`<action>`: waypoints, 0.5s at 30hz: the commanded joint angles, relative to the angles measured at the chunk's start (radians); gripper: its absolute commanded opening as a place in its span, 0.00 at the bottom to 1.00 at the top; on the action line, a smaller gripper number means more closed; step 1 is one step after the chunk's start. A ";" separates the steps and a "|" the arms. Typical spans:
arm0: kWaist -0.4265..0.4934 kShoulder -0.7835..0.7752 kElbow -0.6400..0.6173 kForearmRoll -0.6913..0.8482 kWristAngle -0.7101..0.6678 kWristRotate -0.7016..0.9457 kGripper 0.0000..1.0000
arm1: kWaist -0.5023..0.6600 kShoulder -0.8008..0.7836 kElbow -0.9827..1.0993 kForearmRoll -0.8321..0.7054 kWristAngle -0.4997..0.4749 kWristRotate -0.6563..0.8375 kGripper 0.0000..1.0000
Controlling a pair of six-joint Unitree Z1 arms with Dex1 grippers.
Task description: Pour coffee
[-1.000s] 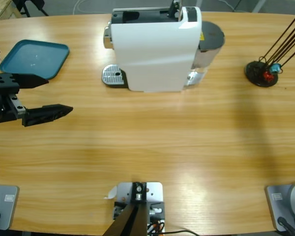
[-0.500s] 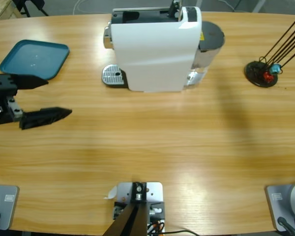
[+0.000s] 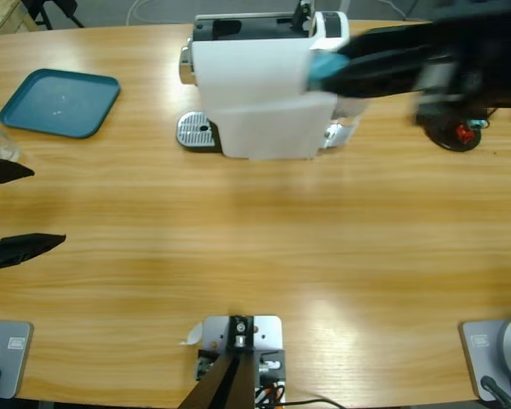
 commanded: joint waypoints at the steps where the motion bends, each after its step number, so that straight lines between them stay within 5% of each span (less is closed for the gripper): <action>1: -0.009 -0.022 -0.002 0.015 -0.010 0.003 1.00 | 0.070 0.324 -0.220 -0.007 -0.093 -0.153 0.00; 15: -0.009 -0.001 0.031 -0.002 -0.007 -0.002 1.00 | -0.063 0.469 -0.375 -0.044 -0.177 -0.364 0.00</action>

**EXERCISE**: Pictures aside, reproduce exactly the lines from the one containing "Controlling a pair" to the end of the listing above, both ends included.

**ANSWER FOR THE TASK**:
Controlling a pair of six-joint Unitree Z1 arms with Dex1 grippers.
Task description: Pour coffee
[-1.000s] 
[-0.500s] 
[+0.000s] 
 commanded: joint waypoints at the steps where the motion bends, each after its step number, so that straight lines between them stay within 5% of each span (less is closed for the gripper): <action>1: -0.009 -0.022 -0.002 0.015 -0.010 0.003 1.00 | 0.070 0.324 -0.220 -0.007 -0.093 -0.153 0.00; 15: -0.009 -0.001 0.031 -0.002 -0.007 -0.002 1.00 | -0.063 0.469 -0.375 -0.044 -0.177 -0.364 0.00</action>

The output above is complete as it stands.